State legislators will begin to file policy-affecting bills for the 2026 Legislative Session in the weeks to come. OF NOTE: House Speaker Daniel Perez has authorized the formation of a new Select Committee on Congressional Redistricting.

Stay tuned for monthly updates.

 

FEDERAL GOVERNMENT:

U.S. Congress: (List of all bills signed into law in 2025) Between January 3, 2025, when the 119th Congress convened, and July 2, it passed a paltry 20 bills that were signed into law, most reversing rules enacted during the Biden Administration  Then came July 3, when a subservient Republican House majority–minus only Representatives Massie and Fitzpatrick–passed Donald Trump’s grotesquely-named “Big Beautiful Bill” that balloons the federal deficit, provides massive tax cuts for billionaires, and slashes services to needy families. A thoroughly disgusted public has borne witness to the concoction of a witches’ brew of backroom deals seasoned with honey, vinegar, carrots, sticks, threats of primary opposition, and promises of member-tailored executive orders.

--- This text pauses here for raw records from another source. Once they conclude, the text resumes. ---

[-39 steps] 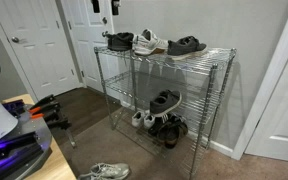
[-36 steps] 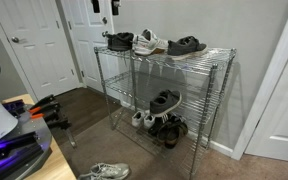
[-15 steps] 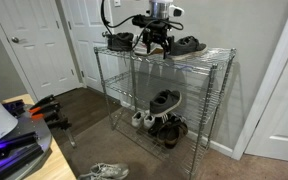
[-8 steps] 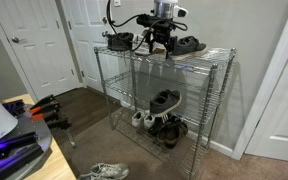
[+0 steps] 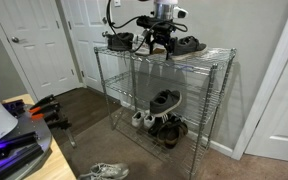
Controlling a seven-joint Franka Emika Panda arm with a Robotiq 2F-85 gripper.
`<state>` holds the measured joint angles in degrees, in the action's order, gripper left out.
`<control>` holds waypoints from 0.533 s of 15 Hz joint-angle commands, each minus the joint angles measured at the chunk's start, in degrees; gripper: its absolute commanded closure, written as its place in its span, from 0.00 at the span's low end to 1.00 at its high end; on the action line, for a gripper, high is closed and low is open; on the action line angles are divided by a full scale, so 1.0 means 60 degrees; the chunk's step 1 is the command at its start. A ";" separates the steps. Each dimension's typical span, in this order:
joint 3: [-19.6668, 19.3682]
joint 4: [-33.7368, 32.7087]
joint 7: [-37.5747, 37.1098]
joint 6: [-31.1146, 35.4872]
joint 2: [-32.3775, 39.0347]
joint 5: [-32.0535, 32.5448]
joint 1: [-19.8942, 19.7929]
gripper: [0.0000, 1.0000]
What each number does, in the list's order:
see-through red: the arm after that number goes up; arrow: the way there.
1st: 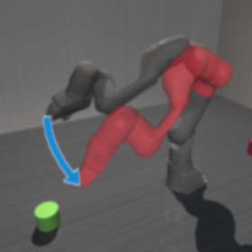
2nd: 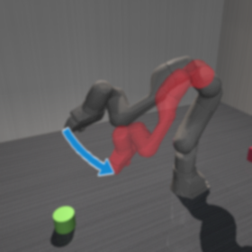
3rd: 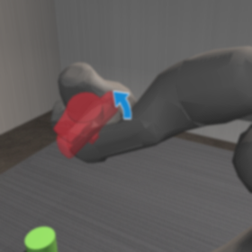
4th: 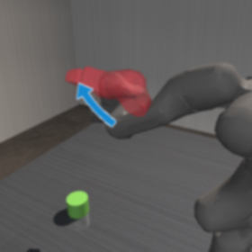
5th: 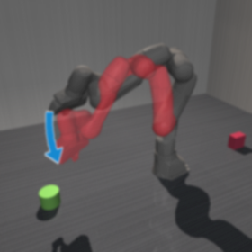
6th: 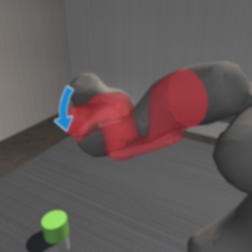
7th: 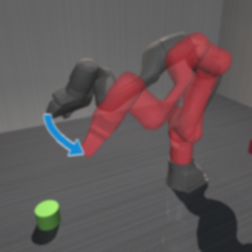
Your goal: Put the shoe on the second shelf onto the top shelf
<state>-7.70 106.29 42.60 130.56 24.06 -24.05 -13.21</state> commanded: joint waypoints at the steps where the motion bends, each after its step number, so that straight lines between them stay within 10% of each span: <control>1: 0.0142 0.1780 0.0184 0.1023 -0.0891 0.0392 -0.0460 0.00; 8: 0.0068 0.4810 0.1228 0.2817 -0.2152 0.0596 -0.1182 0.00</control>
<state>-8.28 126.25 44.87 141.42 16.50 -19.65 -18.67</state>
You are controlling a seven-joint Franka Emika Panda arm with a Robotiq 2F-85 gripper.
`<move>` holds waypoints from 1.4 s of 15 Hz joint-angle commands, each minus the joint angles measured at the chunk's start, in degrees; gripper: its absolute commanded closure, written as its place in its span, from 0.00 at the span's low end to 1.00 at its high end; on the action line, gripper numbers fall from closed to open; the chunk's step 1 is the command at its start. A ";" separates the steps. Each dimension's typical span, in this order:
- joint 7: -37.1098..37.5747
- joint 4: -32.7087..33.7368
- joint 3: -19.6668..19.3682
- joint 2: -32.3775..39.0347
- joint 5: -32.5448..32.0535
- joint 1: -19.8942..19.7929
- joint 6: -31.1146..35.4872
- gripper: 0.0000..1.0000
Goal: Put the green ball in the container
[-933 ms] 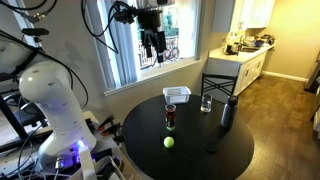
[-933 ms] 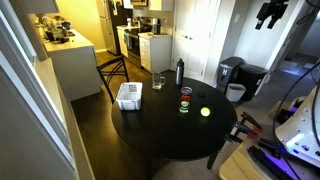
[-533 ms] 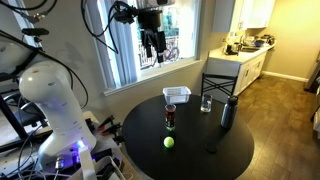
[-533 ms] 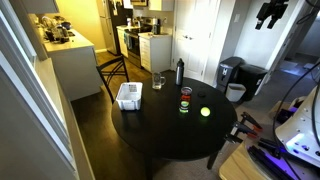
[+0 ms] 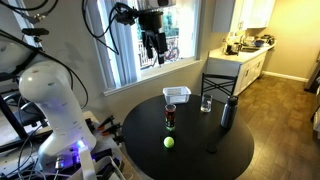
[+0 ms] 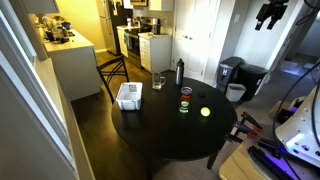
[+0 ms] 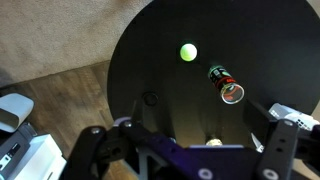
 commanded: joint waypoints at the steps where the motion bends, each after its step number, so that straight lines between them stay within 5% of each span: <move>1: 0.81 -1.11 -1.17 3.48 -0.18 -1.48 3.99 0.00; 13: -0.98 -0.23 -9.38 25.49 6.13 -4.17 17.60 0.00; 21: -4.55 1.17 -7.40 40.29 13.76 -3.72 29.93 0.00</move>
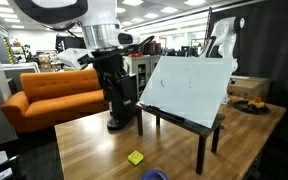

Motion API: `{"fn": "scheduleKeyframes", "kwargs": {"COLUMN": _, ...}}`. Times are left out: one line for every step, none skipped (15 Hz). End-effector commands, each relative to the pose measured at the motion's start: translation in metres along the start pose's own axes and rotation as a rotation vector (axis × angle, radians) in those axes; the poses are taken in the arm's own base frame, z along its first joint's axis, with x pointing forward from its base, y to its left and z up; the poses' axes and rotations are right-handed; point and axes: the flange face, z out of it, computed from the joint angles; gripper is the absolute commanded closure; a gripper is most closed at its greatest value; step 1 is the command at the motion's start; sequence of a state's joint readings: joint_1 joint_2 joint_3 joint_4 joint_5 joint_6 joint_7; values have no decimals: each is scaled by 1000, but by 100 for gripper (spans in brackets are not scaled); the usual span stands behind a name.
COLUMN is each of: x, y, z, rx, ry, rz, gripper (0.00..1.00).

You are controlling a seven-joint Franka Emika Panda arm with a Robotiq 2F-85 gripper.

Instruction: Move the tape to the left

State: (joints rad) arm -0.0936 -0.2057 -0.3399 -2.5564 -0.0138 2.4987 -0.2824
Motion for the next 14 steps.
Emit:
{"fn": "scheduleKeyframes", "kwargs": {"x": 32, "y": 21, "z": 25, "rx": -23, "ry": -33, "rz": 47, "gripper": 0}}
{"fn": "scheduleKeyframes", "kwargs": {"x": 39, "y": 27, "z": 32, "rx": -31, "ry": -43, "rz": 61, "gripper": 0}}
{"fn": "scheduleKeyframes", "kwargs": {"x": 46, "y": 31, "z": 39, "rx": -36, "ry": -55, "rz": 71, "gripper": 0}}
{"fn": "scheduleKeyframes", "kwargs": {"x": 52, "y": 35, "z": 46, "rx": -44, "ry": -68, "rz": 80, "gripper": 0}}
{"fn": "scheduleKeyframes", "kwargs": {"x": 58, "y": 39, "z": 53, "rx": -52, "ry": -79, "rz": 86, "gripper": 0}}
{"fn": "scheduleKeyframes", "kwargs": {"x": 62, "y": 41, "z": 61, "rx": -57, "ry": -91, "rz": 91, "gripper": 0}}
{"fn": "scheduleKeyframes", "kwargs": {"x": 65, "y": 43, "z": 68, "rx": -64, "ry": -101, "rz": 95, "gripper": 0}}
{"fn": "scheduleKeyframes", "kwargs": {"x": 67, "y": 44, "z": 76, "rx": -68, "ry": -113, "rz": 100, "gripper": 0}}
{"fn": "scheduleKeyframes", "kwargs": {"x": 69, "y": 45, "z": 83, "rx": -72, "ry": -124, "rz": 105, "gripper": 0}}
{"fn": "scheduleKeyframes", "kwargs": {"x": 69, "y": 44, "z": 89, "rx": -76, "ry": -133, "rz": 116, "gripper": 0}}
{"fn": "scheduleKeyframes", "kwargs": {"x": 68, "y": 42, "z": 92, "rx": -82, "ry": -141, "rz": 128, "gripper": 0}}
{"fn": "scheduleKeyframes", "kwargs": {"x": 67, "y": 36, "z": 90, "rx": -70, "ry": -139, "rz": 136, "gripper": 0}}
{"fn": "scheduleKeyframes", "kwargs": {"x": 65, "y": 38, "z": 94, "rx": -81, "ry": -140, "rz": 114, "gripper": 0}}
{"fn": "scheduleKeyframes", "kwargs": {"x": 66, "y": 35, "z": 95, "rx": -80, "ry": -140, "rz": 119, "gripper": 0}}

More than a quarter of Miami-Dade residents receive benefits through Medicaid, and more than half a million receive food assistance through SNAP. Eligibility for both programs will now be tightened, and cumbersome paperwork requirements will be added. Children, the elderly, and the estimated 39% of County households one missed paycheck away from financial ruin will suffer.

President: Since January 20, President Trump has signed nearly 200 Executive Orders, and, for all intents and purposes, is governing the nation by fiat, occasionally subject to temporary–and now precarious–judicial restraint. In so doing, he has pointedly ignored the role of Congress in crafting policy, allocating funds, and committing U.S. troops to military action, and aggressively embraced the theory of the “unitary executive” to override civil service protections, federal agency authority, and time-honored anti-corruption protocols.\

The consequences of his executive orders pertaining to immigration in particular will have devastating and long-lasting consequences to the very fabric of our lives in Miami-Dade County, impacting families, communities, schools, and businesses alike. Similarly, any reduction in trade through the Port of Miami due to tariff disputes will ripple through the local economy.

U.S. Supreme Court: This term, in cases most fundamental to the rule of law, the preservation of democracy, and the authority of the judicial branch of government itself, the court has rolled back precedent and paid uncommon deference to the power of the executive branch. While some major cases have been decided by a 9-0 margin, other decisions–a ruling barring lower courts from issuing nationwide injunctions against executive orders, transition care for trans youths, and parental authority to opt children out of classroom discussions they find morally objectionable–have reflected the triumph of partisan ideology.

 

Of note: cases challenging the Voting Rights Act and limits on spending by political parties are on the docket for next year.